Les tentes plantées à la sortie du village sont présentées comme «un camp de soutien aux écureuils». «Nous ne voulons pas d’un Sainte-Soline bis», assurent les organisateurs. Ces derniers assurent que le futur week-end de mobilisation sera un rassemblement festif pour célébrer «le pot de départ du concessionnaire».

Des chantiers d’abattage menés aux portes de Castres

De son coté, la société Atosca, choisie par l’Etat pour construire et exploiter pendant cinquante-cinq ans la future A69, poursuit imperturbablement les travaux préparatoires au chantier. Une «base de vie» va être installée à Puylaurens pour abriter les ouvriers et les engins de chantier. L’entreprise promet une «autoroute écologique» et assure se soucier du moindre détail environnemental prescrit dans son cahier des charges. Le tribunal administratif de Toulouse, saisi en référé par France Nature Environnement pour tenter d’arrêter les coupes d’arbres, a donné son feu vert à la poursuite des travaux. Atosca a ainsi abattu cinq platanes, sous le nez de Thomas Brail, à Vendine, avant de suspendre les opérations. Et d’autres chantiers d’abattage ont été menés aux portes de Castres.

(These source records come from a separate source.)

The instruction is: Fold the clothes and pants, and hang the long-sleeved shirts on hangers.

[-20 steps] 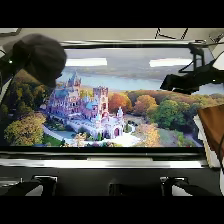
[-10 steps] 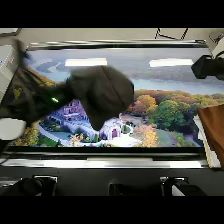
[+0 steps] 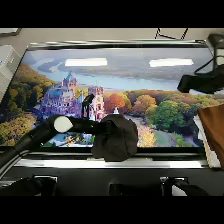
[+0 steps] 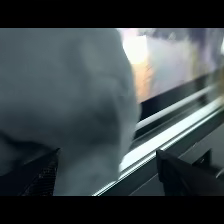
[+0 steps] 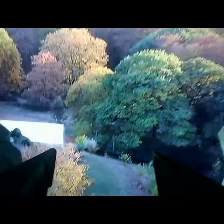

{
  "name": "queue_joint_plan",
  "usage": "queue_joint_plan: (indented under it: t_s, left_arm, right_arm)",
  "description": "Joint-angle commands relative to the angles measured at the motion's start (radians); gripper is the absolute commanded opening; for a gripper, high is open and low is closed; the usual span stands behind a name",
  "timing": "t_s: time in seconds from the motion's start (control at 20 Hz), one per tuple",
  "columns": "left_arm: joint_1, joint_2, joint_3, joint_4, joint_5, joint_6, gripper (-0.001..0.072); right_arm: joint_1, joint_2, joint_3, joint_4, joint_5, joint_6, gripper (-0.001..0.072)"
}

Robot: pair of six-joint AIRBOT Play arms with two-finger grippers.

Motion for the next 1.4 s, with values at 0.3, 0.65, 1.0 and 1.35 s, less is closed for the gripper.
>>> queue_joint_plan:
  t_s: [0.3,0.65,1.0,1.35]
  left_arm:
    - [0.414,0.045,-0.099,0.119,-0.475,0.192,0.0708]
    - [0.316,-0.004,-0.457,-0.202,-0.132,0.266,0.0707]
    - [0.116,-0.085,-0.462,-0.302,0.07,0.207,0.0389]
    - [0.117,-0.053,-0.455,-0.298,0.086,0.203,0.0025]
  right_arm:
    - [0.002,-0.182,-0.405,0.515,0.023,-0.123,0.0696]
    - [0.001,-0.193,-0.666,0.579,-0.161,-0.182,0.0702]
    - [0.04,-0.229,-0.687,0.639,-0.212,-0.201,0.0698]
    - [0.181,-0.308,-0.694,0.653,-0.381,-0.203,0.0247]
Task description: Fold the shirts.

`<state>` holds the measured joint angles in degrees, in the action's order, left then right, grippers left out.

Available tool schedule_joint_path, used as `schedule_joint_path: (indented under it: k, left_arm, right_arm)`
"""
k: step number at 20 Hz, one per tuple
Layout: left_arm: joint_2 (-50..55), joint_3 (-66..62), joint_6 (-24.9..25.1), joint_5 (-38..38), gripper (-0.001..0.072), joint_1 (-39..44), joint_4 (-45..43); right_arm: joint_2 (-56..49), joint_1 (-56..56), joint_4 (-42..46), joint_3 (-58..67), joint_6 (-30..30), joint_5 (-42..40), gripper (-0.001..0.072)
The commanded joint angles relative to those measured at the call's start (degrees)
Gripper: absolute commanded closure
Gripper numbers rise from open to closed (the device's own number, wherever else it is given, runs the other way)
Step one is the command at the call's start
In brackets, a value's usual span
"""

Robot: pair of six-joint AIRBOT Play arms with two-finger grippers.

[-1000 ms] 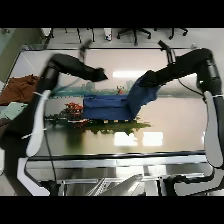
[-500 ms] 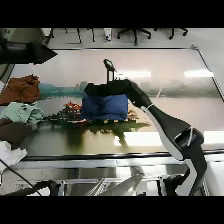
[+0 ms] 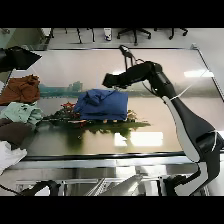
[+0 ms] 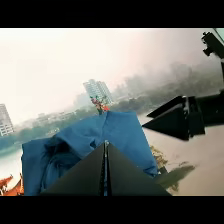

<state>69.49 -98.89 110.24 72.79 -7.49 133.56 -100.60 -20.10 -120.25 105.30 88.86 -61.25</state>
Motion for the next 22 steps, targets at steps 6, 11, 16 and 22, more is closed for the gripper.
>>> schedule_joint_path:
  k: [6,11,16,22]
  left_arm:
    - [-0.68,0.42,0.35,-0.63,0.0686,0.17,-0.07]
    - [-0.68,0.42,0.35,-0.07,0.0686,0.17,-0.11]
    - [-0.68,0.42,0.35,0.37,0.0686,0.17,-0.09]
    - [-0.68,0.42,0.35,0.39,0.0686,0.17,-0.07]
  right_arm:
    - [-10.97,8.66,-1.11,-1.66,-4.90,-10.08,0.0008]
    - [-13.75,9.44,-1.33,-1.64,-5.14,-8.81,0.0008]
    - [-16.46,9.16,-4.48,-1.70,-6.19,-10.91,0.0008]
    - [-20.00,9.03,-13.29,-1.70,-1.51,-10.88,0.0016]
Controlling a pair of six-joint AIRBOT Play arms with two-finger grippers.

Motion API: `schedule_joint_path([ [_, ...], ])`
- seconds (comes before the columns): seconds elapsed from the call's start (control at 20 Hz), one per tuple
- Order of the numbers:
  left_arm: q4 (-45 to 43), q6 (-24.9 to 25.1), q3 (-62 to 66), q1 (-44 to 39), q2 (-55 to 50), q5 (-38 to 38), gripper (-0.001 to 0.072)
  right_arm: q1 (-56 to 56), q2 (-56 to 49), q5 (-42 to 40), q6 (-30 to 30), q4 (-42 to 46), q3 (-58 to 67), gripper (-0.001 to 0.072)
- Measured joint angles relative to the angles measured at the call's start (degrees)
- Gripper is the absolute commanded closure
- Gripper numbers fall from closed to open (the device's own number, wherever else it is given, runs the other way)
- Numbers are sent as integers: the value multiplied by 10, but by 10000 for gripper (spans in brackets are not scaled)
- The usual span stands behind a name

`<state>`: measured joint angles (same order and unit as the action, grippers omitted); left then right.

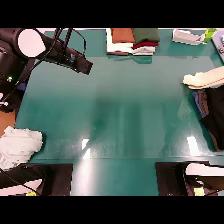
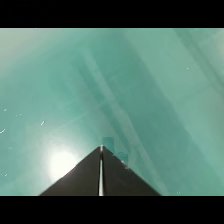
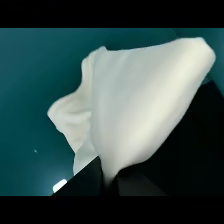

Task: Fold the shirts.

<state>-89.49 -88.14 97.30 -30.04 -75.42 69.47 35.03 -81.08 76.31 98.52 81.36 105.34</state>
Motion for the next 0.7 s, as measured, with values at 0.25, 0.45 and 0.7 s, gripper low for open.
schedule_joint_path([
  [0.25,0,-1,0,0,0,0,682,9,62,-55,6,-5,0,697],
  [0.45,1,-1,0,0,0,2,681,28,101,-47,10,-7,0,697],
  [0.7,1,0,0,0,0,5,682,85,142,38,11,-4,-21,697],
])
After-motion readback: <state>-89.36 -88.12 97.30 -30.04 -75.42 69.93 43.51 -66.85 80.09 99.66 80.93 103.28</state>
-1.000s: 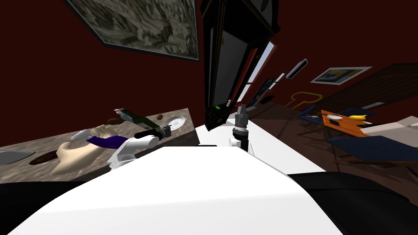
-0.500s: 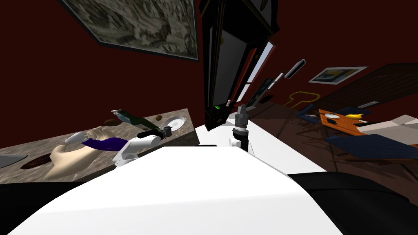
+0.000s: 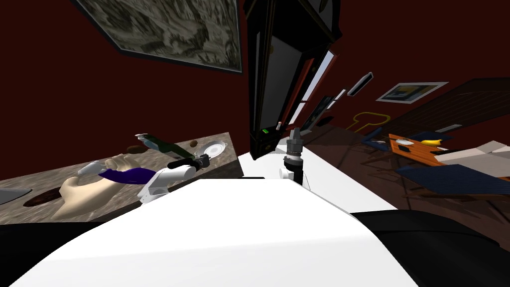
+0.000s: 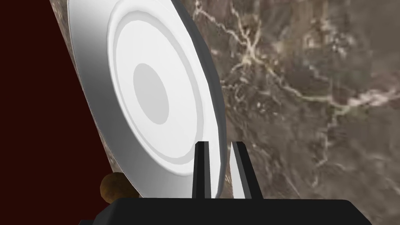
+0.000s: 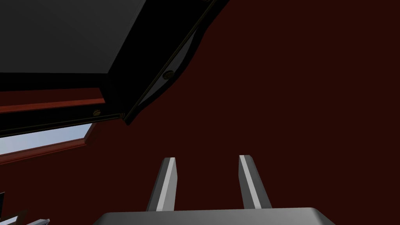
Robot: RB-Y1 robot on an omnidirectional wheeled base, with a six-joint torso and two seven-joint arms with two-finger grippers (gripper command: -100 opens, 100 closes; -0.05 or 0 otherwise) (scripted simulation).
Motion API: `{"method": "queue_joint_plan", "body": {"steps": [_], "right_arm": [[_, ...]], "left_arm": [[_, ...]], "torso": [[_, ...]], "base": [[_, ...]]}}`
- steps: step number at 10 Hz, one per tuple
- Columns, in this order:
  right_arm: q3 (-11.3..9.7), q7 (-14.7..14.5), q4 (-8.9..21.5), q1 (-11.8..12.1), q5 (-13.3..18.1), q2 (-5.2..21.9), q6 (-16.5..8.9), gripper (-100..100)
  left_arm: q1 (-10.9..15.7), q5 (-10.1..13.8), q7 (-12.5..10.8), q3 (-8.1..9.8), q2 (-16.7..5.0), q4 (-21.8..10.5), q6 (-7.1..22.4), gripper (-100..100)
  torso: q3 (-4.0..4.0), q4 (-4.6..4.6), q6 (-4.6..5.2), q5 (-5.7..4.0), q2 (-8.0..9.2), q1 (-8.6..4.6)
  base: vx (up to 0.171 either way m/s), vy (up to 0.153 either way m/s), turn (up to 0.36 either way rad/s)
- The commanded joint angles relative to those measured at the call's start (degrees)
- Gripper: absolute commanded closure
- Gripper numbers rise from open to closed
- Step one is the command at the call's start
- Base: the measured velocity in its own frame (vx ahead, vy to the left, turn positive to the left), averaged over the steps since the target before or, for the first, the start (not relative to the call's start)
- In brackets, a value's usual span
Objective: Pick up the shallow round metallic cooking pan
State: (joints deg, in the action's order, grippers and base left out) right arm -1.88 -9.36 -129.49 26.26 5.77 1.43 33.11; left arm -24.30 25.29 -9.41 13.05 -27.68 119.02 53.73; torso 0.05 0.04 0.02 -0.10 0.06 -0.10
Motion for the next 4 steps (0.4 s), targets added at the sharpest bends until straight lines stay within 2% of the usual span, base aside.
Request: {"method": "queue_joint_plan", "body": {"steps": [1,2,3,4], "right_arm": [[0.0,0.0,0.0,0.0,0.0,0.0,0.0,0],[0.0,0.0,0.0,0.0,0.0,0.0,0.0,0],[0.0,0.0,0.0,0.0,0.0,0.0,0.0,0],[0.0,0.0,0.0,0.0,0.0,0.0,0.0,0]], "left_arm": [[-0.8,0.6,-0.2,0.47,-0.5,1.9,0.9,100],[-1.1,0.8,-0.3,0.64,-0.7,2.7,1.5,100],[-0.9,0.7,-0.2,0.57,-0.6,2.1,1.0,100],[-1.0,0.8,-0.2,0.59,-0.6,2.2,1.1,0]], "torso": [[0.0,0.0,0.0,0.0,0.0,0.0],[0.05,0.03,-0.02,-0.05,0.06,-0.05],[0.09,0.04,-0.02,-0.06,0.14,-0.09],[0.09,0.06,0.01,-0.07,0.12,-0.09]], "base": [[-0.009,-0.006,0.039],[-0.022,-0.01,0.052],[-0.012,-0.005,0.014],[0.0,0.0,0.0]]}}
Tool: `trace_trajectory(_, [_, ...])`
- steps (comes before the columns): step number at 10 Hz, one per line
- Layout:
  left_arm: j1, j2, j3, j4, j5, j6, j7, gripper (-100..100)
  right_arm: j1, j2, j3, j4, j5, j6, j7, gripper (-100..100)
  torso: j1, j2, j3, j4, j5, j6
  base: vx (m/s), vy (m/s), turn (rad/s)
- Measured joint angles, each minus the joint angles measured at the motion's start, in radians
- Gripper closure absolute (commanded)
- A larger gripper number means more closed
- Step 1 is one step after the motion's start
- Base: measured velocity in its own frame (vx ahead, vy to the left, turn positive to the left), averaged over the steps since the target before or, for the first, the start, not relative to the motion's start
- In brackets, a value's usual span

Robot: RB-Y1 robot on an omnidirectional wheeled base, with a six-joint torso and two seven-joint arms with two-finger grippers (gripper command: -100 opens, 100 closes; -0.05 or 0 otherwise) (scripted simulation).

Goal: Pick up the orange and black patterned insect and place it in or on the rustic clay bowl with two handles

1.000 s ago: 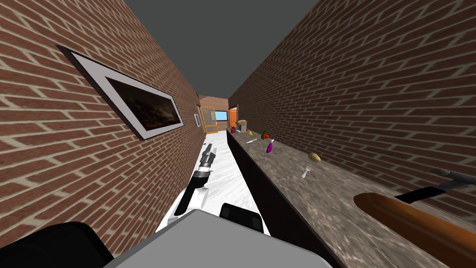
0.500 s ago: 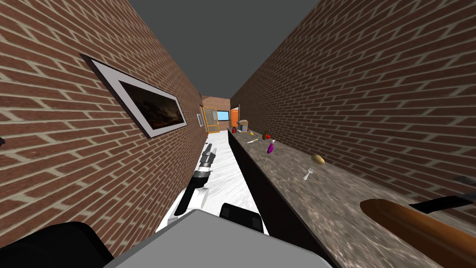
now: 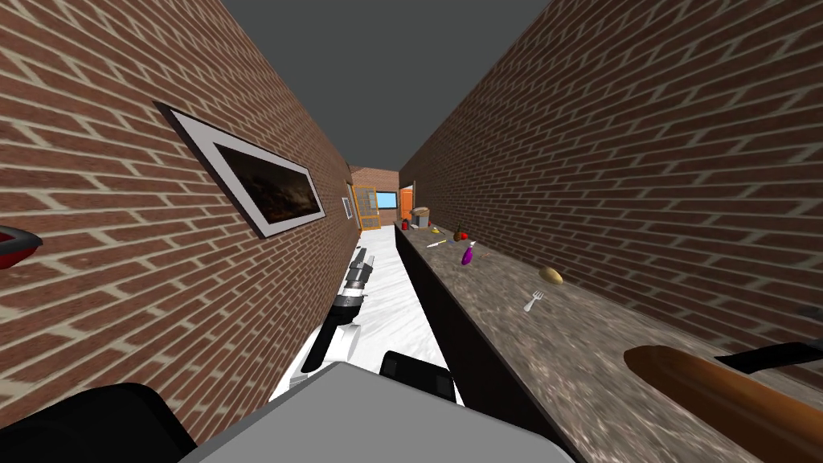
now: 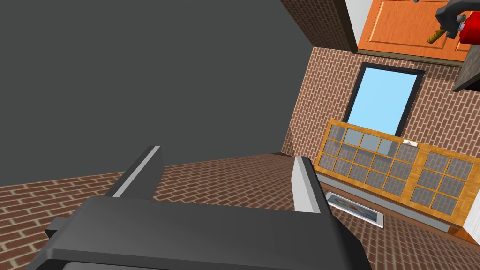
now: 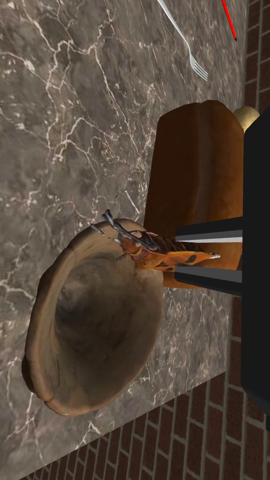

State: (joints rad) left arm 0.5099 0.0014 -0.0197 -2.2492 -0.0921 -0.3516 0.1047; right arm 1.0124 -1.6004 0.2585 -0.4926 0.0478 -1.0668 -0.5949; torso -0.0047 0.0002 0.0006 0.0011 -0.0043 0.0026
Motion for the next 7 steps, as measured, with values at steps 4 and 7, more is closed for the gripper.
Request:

Les préfets du Tarn et de la Haute-Garonne ont signé les autorisations pour lancer le chantier dès la publication de la dernière enquête publique environnementale. Les six commissaires enquêteurs ont, eux, délivré un curieux avis favorable, assorti d’une réserve de taille sur le prix du péage, jugé exorbitant. Il faudra débourser plus de 15 euros pour faire l’aller-retour entre Toulouse et Castres sur la future A69. Par comparaison, le trajet voisin entre Toulouse et Albi est quasiment gratuit, si l’on excepte le péage urbain concédé à Vinci aux portes de la capitale de l’Occitanie. Selon la commission, qui dit «comprendre et partager» la plupart des arguments des opposants, il s’agit d’une grave inégalité territoriale.

Pour Thomas Digard, ce vrai faux avis favorable ouvre la voie à un recours juridique sur le fond contre l’autoroute. «Je suis confiant sur la victoire finale devant les tribunaux», confie cet artisan qui redoute toutefois une victoire à la Pyrrhus. Aux yeux de ce militant du collectif la Voie est libre, il est nécessaire de doubler le combat juridique par des actions de terrain menées par des militants déterminés.

Avant l’arrivée des «écureuils» de Thomas Brail, d’autres opérations commandos ont été conduites sous le label Extinction Rebellion. Avec un souci constant de mise en scène plutôt joyeuse et ludique, à la manière d’un grand théâtre de rue en plein champ. Une façon aussi d’éloigner le fantôme de Rémi Fraisse, jeune naturaliste tué en 2014 par la grenade d’un CRS sur le chantier du projet de barrage de Sivens, à l’autre bout du département du Tarn.